You can even try making it a puzzle to solve. When you feel yourself looking down on someone else’s decisions or behavior, on how they dress or speak, what they weigh, try imagining why. Maybe the guy who cut you off is rushing to pick up his kids because his boss wouldn’t let him leave on time, not because (as you might be judging) he’s a jerk. Perhaps that toddler is screaming because of a bad night’s sleep, not because of bad parenting. Your story probably won’t coincide with theirs, but it will make you consider what their lives are like, and… well, honestly, the word that comes to mind is mercy. Mercy is the opposite of judgment. Mercy is offering a clean slate.

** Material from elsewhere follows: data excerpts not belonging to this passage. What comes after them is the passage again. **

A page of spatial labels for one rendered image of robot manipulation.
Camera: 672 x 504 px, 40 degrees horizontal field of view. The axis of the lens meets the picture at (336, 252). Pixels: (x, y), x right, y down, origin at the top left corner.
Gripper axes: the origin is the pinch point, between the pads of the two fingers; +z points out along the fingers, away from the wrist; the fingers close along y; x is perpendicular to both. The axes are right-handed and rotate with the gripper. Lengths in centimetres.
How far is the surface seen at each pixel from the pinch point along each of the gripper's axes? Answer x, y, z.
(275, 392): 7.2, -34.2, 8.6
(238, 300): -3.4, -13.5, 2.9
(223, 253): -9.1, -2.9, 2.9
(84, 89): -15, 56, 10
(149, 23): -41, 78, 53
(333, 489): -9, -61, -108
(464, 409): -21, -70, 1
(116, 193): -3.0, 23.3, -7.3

And it’s really clear that the times we live in demand mercy. As a culture, we’re harsh and critical of others. All you need to do is read the news to see the growing tendency to analyze and criticize. We attack others through opinions, jokes, Facebook banter, and snarky gossip. We call names, label others, race to characterize (and make sure others know our thoughts!). It’s a kind of public punishment for being different that we get to enforce. We launch toxic, crippling words as a way of inflicting harm. Mercy isn’t a word in our daily vocabulary.
What Saint Paul is reminding us is that God uses both our being judgmental and our mercy (depending on which is more manifest) as the measuring rod of how he treats us. He will act with great mercy and forgiveness. But he will also show his justice and judgment when that’s the path we take with others. “You have,” Paul writes to the Christians in Rome, “no excuse.”

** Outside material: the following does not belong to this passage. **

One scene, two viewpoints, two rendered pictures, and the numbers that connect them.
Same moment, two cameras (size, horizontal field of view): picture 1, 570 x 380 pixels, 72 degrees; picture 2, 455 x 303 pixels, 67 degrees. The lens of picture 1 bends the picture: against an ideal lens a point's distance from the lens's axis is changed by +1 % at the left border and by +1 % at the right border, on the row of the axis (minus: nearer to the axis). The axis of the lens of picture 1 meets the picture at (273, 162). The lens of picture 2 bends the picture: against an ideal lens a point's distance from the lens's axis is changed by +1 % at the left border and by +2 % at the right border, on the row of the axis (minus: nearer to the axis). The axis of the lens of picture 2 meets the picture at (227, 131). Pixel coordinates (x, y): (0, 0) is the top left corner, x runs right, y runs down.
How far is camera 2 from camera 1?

The more you understand, the less likely you are to judge.
The difficulty we have here is there’s something about judging and punishing others that feeds us, and our appetite is insatiable. When we stand as judge, jury, and executioner over someone else, it makes us feel superior and righteous. And the alternative doesn’t give us the same feeling.

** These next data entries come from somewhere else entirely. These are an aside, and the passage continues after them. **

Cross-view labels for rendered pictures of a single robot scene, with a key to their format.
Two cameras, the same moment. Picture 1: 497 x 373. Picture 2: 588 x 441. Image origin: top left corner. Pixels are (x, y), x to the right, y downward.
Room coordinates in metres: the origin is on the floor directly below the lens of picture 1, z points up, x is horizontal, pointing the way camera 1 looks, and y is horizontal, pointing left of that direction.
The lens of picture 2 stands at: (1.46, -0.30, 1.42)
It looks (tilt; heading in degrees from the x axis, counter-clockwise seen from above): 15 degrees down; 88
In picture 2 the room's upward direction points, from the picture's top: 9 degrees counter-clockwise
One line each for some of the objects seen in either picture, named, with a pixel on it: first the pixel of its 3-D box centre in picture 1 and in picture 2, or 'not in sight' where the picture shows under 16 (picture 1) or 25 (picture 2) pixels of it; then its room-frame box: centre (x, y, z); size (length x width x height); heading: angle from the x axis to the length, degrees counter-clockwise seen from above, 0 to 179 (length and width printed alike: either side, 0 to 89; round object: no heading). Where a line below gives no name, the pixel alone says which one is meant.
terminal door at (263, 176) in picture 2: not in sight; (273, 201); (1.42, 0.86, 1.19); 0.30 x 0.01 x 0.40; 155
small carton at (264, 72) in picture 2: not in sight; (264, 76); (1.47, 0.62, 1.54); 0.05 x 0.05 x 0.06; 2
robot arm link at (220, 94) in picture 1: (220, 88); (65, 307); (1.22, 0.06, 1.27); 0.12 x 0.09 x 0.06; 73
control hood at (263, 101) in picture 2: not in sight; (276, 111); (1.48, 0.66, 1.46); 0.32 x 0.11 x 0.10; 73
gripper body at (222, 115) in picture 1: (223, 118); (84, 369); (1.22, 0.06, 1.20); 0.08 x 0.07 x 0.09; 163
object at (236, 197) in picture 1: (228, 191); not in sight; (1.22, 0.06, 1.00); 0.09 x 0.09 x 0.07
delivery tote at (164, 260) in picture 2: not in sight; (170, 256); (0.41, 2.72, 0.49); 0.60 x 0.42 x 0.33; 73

The alternative is mercy. It’s seeking to reconcile, to restore, to renew. What’s exciting about that? How does that make us feel better about ourselves? Yet the people of God are called to be merciful. We care called to be ministers of reconciliation.
Love is violent, make no mistake. But the violence of love is far different than the violence, whether spoken, physical, or psychic, that we dole out to others every day. The violence of love—a phrase used often by Saint Oscar Romero—is what we see on the cross. Jesus took the violence on himself. He didn’t strike out at those who mocked him; he forgave them. Showed them mercy. Didn’t judge.
This isn’t about giving others a pass, or pretending everyone is okay. It’s recognizing we’re all broken, and afraid, and angry, and ashamed. This kind of love, this kind of mercy, causes the spiral of violence to cease.
If we’re willing to imitate this kind of love, what we’ll find is it’s increasingly difficult to judge others. If we try the mirror first, if we can look at ourselves honestly and with the kind of mercy God shows us, then the tendency to judge slips away. “God,” says Saint Paul, “shows no partiality.” We might consider doing the same.